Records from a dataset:

————

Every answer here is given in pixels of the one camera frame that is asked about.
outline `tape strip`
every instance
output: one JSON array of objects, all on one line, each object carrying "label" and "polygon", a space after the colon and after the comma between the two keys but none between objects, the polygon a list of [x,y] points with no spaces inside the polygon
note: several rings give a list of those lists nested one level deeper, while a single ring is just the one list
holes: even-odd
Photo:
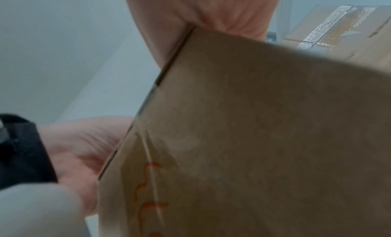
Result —
[{"label": "tape strip", "polygon": [[348,11],[353,8],[352,5],[341,5],[333,13],[331,13],[326,20],[324,20],[316,29],[314,29],[304,40],[300,43],[298,49],[309,49],[313,47],[339,20],[341,20]]}]

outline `human hand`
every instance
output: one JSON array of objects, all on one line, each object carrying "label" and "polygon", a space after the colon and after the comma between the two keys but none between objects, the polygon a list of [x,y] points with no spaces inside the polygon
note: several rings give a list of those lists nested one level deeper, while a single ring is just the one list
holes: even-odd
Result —
[{"label": "human hand", "polygon": [[131,117],[101,117],[38,128],[59,184],[80,196],[85,216],[95,212],[98,174],[132,121]]},{"label": "human hand", "polygon": [[127,0],[158,65],[163,66],[189,25],[265,40],[278,0]]}]

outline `gray sleeve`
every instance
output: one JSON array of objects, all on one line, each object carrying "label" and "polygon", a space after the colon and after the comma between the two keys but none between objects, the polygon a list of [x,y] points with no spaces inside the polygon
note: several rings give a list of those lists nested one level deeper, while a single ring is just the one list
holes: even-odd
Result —
[{"label": "gray sleeve", "polygon": [[4,237],[80,237],[80,199],[58,184],[23,184],[0,191]]}]

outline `background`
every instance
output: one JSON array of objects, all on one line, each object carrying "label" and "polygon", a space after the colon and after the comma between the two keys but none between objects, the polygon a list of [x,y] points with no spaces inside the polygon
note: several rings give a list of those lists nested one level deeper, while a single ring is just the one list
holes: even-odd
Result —
[{"label": "background", "polygon": [[[282,0],[270,39],[318,4],[391,0]],[[0,0],[0,47],[0,112],[38,124],[134,116],[159,73],[125,0]],[[97,217],[87,223],[97,237]]]}]

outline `cardboard surface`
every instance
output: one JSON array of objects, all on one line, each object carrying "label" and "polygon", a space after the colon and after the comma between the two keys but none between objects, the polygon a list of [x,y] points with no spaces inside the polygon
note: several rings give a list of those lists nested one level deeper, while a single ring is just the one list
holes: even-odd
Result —
[{"label": "cardboard surface", "polygon": [[162,75],[100,236],[390,236],[388,75],[202,29]]},{"label": "cardboard surface", "polygon": [[[334,59],[391,71],[390,18],[391,6],[317,6],[286,36],[283,45],[315,53],[321,49]],[[325,24],[328,29],[319,31]],[[314,36],[308,44],[308,37]]]}]

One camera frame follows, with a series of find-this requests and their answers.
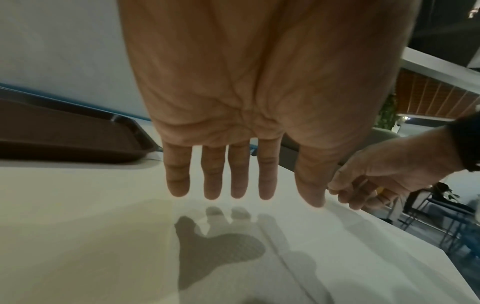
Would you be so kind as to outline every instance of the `table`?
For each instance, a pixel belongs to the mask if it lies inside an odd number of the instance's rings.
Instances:
[[[271,201],[254,157],[243,199],[228,166],[204,199],[200,151],[180,199],[154,160],[2,161],[0,302],[480,303],[442,250],[330,195],[310,207],[284,168]]]

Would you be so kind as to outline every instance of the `blue strip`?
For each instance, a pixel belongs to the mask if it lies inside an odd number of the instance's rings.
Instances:
[[[35,95],[35,96],[42,97],[42,98],[53,99],[53,100],[56,100],[56,101],[61,101],[61,102],[69,103],[69,104],[74,104],[74,105],[77,105],[77,106],[87,107],[87,108],[91,108],[91,109],[94,109],[94,110],[100,110],[100,111],[119,114],[119,115],[123,115],[123,116],[130,116],[130,117],[137,118],[137,119],[152,121],[148,117],[138,116],[138,115],[134,115],[134,114],[126,113],[126,112],[119,112],[117,110],[104,108],[104,107],[99,107],[97,105],[92,105],[92,104],[89,104],[89,103],[85,103],[83,101],[78,101],[78,100],[75,100],[75,99],[65,98],[65,97],[55,95],[55,94],[45,93],[45,92],[42,92],[42,91],[26,89],[26,88],[13,86],[13,85],[8,85],[8,84],[4,84],[4,83],[0,83],[0,89],[17,91],[17,92],[21,92],[21,93],[25,93],[25,94],[29,94],[29,95]]]

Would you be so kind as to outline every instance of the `wooden slat ceiling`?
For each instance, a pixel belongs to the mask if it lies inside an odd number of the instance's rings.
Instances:
[[[475,113],[479,95],[402,69],[396,82],[398,113],[452,118]]]

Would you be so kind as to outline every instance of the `blue edge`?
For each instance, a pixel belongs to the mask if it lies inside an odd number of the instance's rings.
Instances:
[[[32,90],[32,89],[26,89],[26,88],[23,88],[23,87],[19,87],[19,86],[8,85],[8,84],[5,84],[5,83],[0,83],[0,89],[6,89],[6,90],[11,90],[11,91],[21,92],[21,93],[25,93],[25,94],[29,94],[29,95],[35,95],[35,96],[38,96],[38,97],[43,97],[43,98],[52,99],[52,100],[56,100],[56,101],[66,102],[66,103],[77,105],[77,106],[87,107],[87,108],[94,109],[94,110],[100,110],[100,111],[109,112],[109,113],[113,113],[113,114],[119,114],[119,115],[123,115],[123,116],[129,116],[129,117],[137,118],[137,119],[152,121],[150,118],[145,117],[145,116],[140,116],[140,115],[135,115],[135,114],[127,113],[127,112],[112,110],[112,109],[109,109],[109,108],[94,106],[92,104],[89,104],[89,103],[86,103],[86,102],[83,102],[83,101],[79,101],[79,100],[75,100],[75,99],[71,99],[71,98],[65,98],[65,97],[62,97],[62,96],[58,96],[58,95],[50,94],[50,93],[45,93],[45,92],[38,91],[38,90]],[[251,155],[257,156],[257,151],[258,151],[258,146],[257,145],[250,145],[250,154]]]

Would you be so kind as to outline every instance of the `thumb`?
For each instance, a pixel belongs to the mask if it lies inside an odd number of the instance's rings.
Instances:
[[[313,207],[325,205],[325,190],[338,159],[326,156],[321,149],[301,146],[295,165],[298,192]]]
[[[358,177],[366,175],[366,173],[367,163],[364,161],[364,158],[355,154],[335,173],[335,176],[328,184],[328,189],[332,191],[347,189],[351,187]]]

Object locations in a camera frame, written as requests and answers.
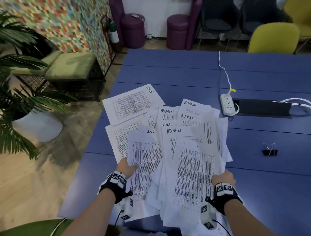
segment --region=black glove strap
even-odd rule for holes
[[[233,194],[224,194],[222,196],[217,196],[217,189],[216,189],[217,185],[215,185],[215,188],[214,188],[214,200],[212,202],[217,211],[225,215],[225,210],[224,210],[225,204],[232,199],[237,199],[241,203],[243,203],[233,186],[232,186],[232,189],[230,189],[232,190]]]
[[[126,178],[121,172],[115,171],[108,175],[100,185],[98,194],[105,188],[110,189],[114,193],[116,197],[115,204],[121,202],[123,198],[133,195],[132,191],[125,192]]]

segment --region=purple ottoman
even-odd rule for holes
[[[141,48],[145,45],[145,24],[139,18],[125,14],[121,18],[124,45],[128,48]]]
[[[172,50],[184,50],[189,20],[187,15],[177,14],[167,18],[166,46]]]

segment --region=yellow chair
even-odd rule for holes
[[[287,0],[284,10],[300,29],[300,38],[306,39],[298,52],[311,39],[311,0]]]
[[[299,41],[299,28],[292,23],[275,22],[259,26],[252,34],[248,52],[293,54]]]

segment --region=white planter
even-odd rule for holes
[[[56,138],[63,124],[49,112],[32,110],[28,115],[12,121],[13,128],[24,137],[35,137],[41,142]]]

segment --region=green cushion
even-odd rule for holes
[[[95,60],[94,53],[75,52],[60,55],[45,74],[47,80],[86,79]]]
[[[53,62],[59,57],[60,54],[63,54],[64,52],[62,51],[54,51],[52,53],[50,53],[49,55],[47,55],[45,58],[42,59],[42,61],[44,61],[46,64],[48,64],[49,66],[51,66],[53,64]],[[16,75],[22,75],[22,74],[27,74],[27,75],[44,75],[45,72],[48,70],[47,68],[42,68],[42,70],[30,70],[27,68],[16,68],[16,67],[12,67],[12,74],[16,74]]]
[[[23,224],[12,229],[0,232],[0,236],[50,236],[61,219],[52,219]],[[53,236],[60,236],[73,220],[66,219],[57,228]]]

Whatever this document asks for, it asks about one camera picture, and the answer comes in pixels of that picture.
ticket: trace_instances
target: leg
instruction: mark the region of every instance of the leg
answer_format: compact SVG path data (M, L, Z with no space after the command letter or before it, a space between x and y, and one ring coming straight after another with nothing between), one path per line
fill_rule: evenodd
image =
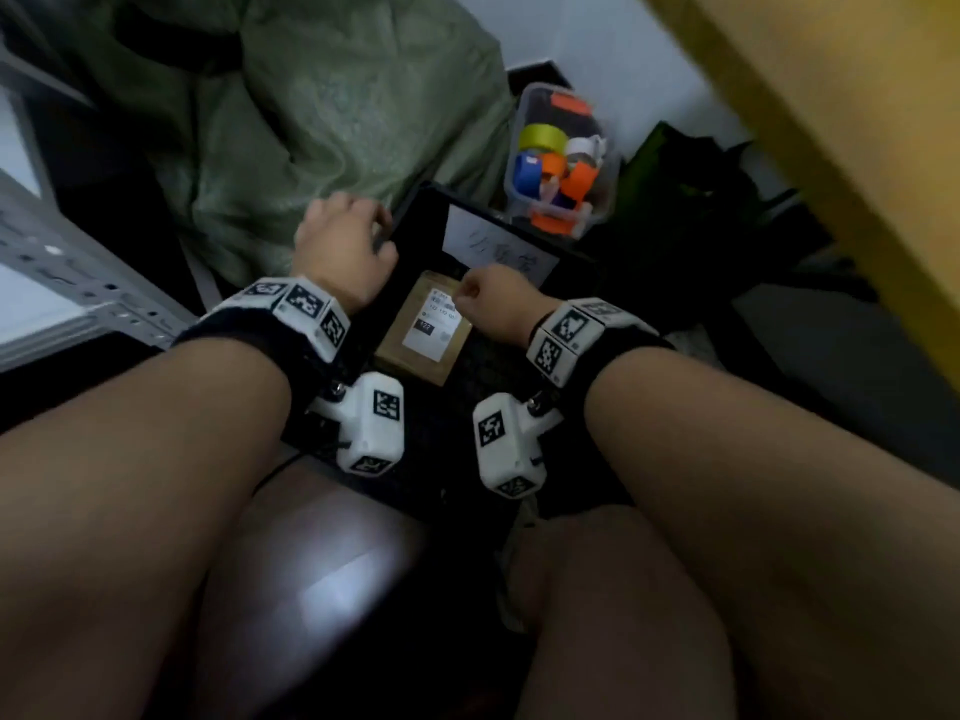
M524 529L508 587L537 634L517 717L737 717L723 625L639 511Z

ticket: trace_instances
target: wrist tracker
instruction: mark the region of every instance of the wrist tracker
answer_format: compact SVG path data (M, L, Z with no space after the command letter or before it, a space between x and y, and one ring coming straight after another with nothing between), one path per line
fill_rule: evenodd
M527 360L559 391L559 408L582 420L587 391L607 364L645 347L673 346L636 315L598 297L569 300L530 335Z
M290 382L291 414L330 383L351 322L333 295L306 277L263 277L227 298L174 342L227 338L274 362Z

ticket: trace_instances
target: hand
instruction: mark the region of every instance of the hand
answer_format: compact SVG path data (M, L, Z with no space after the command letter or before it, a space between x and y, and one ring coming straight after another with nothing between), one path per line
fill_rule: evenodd
M346 192L314 199L296 229L290 275L309 278L353 316L377 297L397 265L392 242L374 253L374 223L389 236L394 221L373 199Z
M487 265L463 277L453 303L488 338L526 350L534 326L562 302L507 265Z

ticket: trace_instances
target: white paper
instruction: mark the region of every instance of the white paper
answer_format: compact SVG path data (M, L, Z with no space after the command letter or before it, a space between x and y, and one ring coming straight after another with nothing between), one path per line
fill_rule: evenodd
M446 216L443 252L453 255L468 268L482 268L492 263L507 265L520 271L537 288L544 285L560 262L556 255L453 204Z
M439 362L461 319L462 315L457 312L453 299L442 290L431 289L403 338L403 346L426 356L430 361Z

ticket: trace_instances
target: green cloth
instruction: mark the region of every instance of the green cloth
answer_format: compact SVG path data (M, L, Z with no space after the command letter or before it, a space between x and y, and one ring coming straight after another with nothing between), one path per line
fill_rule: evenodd
M219 74L125 46L118 10L238 34ZM395 205L420 179L486 204L513 100L496 40L454 0L87 0L70 52L126 115L189 245L231 283L287 272L311 199ZM134 227L130 236L136 237Z

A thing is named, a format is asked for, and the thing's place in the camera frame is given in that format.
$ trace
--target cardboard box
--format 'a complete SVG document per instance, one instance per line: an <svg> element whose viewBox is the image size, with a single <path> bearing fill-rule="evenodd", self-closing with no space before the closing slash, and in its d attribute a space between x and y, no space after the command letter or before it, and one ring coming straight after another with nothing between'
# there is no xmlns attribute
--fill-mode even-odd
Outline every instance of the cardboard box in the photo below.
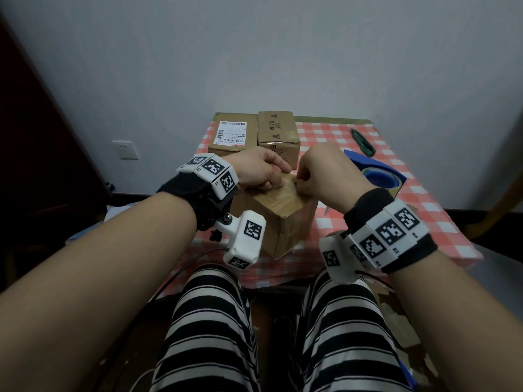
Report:
<svg viewBox="0 0 523 392"><path fill-rule="evenodd" d="M297 168L300 137L291 111L260 111L258 113L258 146L273 150Z"/></svg>
<svg viewBox="0 0 523 392"><path fill-rule="evenodd" d="M272 190L246 190L234 197L231 214L239 217L253 210L267 222L261 248L275 259L304 240L311 229L318 201L298 194L292 174L284 175L284 185Z"/></svg>
<svg viewBox="0 0 523 392"><path fill-rule="evenodd" d="M258 118L255 114L218 113L209 152L220 157L256 147Z"/></svg>

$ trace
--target white label
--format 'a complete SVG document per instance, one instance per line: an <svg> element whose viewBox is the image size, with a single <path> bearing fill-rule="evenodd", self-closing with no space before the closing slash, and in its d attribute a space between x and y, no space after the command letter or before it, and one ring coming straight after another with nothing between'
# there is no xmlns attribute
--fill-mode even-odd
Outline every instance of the white label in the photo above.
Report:
<svg viewBox="0 0 523 392"><path fill-rule="evenodd" d="M245 136L247 134L246 122L220 121L218 132L214 138L214 144L220 146L245 146Z"/></svg>

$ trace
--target tablecloth
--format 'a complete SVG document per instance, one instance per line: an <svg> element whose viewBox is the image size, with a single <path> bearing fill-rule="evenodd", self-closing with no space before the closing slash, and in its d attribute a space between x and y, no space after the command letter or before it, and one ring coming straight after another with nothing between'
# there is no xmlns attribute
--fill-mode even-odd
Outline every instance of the tablecloth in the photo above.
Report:
<svg viewBox="0 0 523 392"><path fill-rule="evenodd" d="M398 197L416 209L416 214L427 224L439 249L461 267L472 265L482 258L481 254L474 249L472 243L461 234L448 214L412 175L407 165L389 148L372 123L357 123L358 121L355 121L356 124L325 122L344 122L333 118L296 118L296 120L297 130L301 140L300 157L311 146L326 141L336 142L341 149L357 151L361 154L358 145L350 135L350 129L355 128L361 132L376 148L374 159L392 166L407 177L407 182L398 193ZM198 146L197 154L208 152L207 146L210 142L214 125L215 123L212 122L208 127L206 134ZM317 272L324 267L323 260L317 248L318 239L333 231L346 229L341 213L331 209L325 214L325 210L325 205L319 203L309 237L294 247L294 249L283 258L274 260L262 252L258 262L248 270L235 271L240 283L246 288L254 289L316 275ZM216 242L209 241L209 236L210 231L197 232L192 244L177 263L172 274L198 254L219 245ZM187 267L187 269L165 289L163 295L175 294L181 291L194 269L200 264L206 262L223 264L222 258L222 251L214 251L203 256L191 266Z"/></svg>

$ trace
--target striped pants
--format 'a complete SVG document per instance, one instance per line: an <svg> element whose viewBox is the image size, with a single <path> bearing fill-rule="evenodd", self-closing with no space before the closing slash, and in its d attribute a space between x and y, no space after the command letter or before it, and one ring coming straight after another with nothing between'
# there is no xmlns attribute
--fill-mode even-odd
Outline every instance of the striped pants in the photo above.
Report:
<svg viewBox="0 0 523 392"><path fill-rule="evenodd" d="M363 280L311 283L296 336L304 391L409 391L378 304ZM187 282L153 376L153 391L259 391L249 302L235 275L208 264Z"/></svg>

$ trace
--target wall outlet
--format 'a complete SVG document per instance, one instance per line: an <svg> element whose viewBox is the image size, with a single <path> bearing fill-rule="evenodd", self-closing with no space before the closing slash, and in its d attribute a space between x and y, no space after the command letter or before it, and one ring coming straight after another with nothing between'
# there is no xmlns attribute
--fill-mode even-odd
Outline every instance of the wall outlet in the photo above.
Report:
<svg viewBox="0 0 523 392"><path fill-rule="evenodd" d="M113 140L112 144L116 150L116 154L120 159L138 159L136 150L131 141L129 140Z"/></svg>

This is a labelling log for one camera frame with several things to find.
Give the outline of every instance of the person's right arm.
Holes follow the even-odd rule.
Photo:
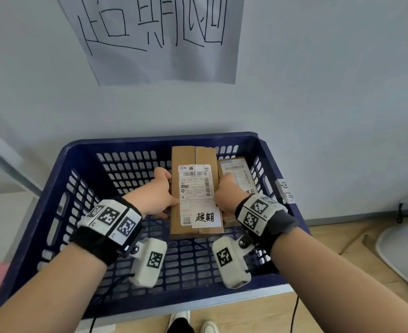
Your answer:
[[[215,202],[234,214],[247,196],[226,174]],[[324,332],[408,332],[406,302],[300,228],[280,235],[270,256]]]

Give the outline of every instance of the wooden floor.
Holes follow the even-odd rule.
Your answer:
[[[311,232],[313,237],[335,252],[340,253],[345,247],[349,246],[343,254],[346,259],[362,268],[408,302],[408,284],[362,244],[362,237],[365,234],[376,239],[381,231],[393,225],[395,225],[395,220],[390,218],[321,225],[311,227]],[[211,319],[218,325],[221,333],[289,332],[295,301],[295,293],[285,293],[199,309],[192,311],[191,325],[196,332],[199,332],[202,323],[206,319]],[[169,316],[165,315],[128,321],[117,324],[115,332],[164,333],[168,319]],[[301,302],[296,312],[293,331],[295,333],[322,332]]]

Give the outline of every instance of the basket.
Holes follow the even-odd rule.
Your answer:
[[[156,138],[79,140],[66,145],[59,154],[42,196],[30,219],[4,283],[0,306],[68,243],[79,219],[100,200],[126,194],[153,178],[157,166],[170,169],[172,146],[215,147],[218,158],[244,156],[258,191],[282,203],[277,179],[281,173],[266,143],[256,133],[202,134]],[[296,204],[288,205],[308,232]],[[103,305],[101,295],[121,275],[130,272],[133,259],[119,259],[108,267],[84,319],[109,316],[182,302],[203,300],[247,290],[286,284],[272,263],[260,265],[256,255],[246,256],[252,281],[231,290],[222,282],[212,255],[212,243],[219,238],[169,240],[169,224],[147,217],[143,237],[168,242],[168,250],[157,284],[152,289],[138,288],[128,280],[115,287]],[[241,227],[225,229],[223,236],[238,238]]]

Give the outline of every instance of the barcode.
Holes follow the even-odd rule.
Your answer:
[[[226,166],[225,169],[226,170],[241,170],[244,168],[244,165],[238,165],[238,166]]]
[[[205,195],[212,196],[212,194],[210,194],[210,183],[208,181],[208,178],[204,179],[204,184],[205,184]]]
[[[207,176],[208,172],[206,171],[196,171],[196,172],[183,172],[183,176]]]

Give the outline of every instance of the hand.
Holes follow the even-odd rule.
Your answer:
[[[248,197],[234,181],[232,173],[226,173],[219,182],[219,189],[215,193],[215,203],[224,212],[234,215],[236,207]]]
[[[168,192],[168,180],[172,175],[162,167],[155,168],[153,175],[155,178],[152,181],[124,195],[123,198],[139,210],[142,218],[146,215],[155,215],[166,219],[168,216],[163,210],[179,203],[179,200]]]

————

- _Brief_:
Tally the lines in these entries that have the string "tracker" in them, then answer with the count and nothing else.

- _Finished task_:
2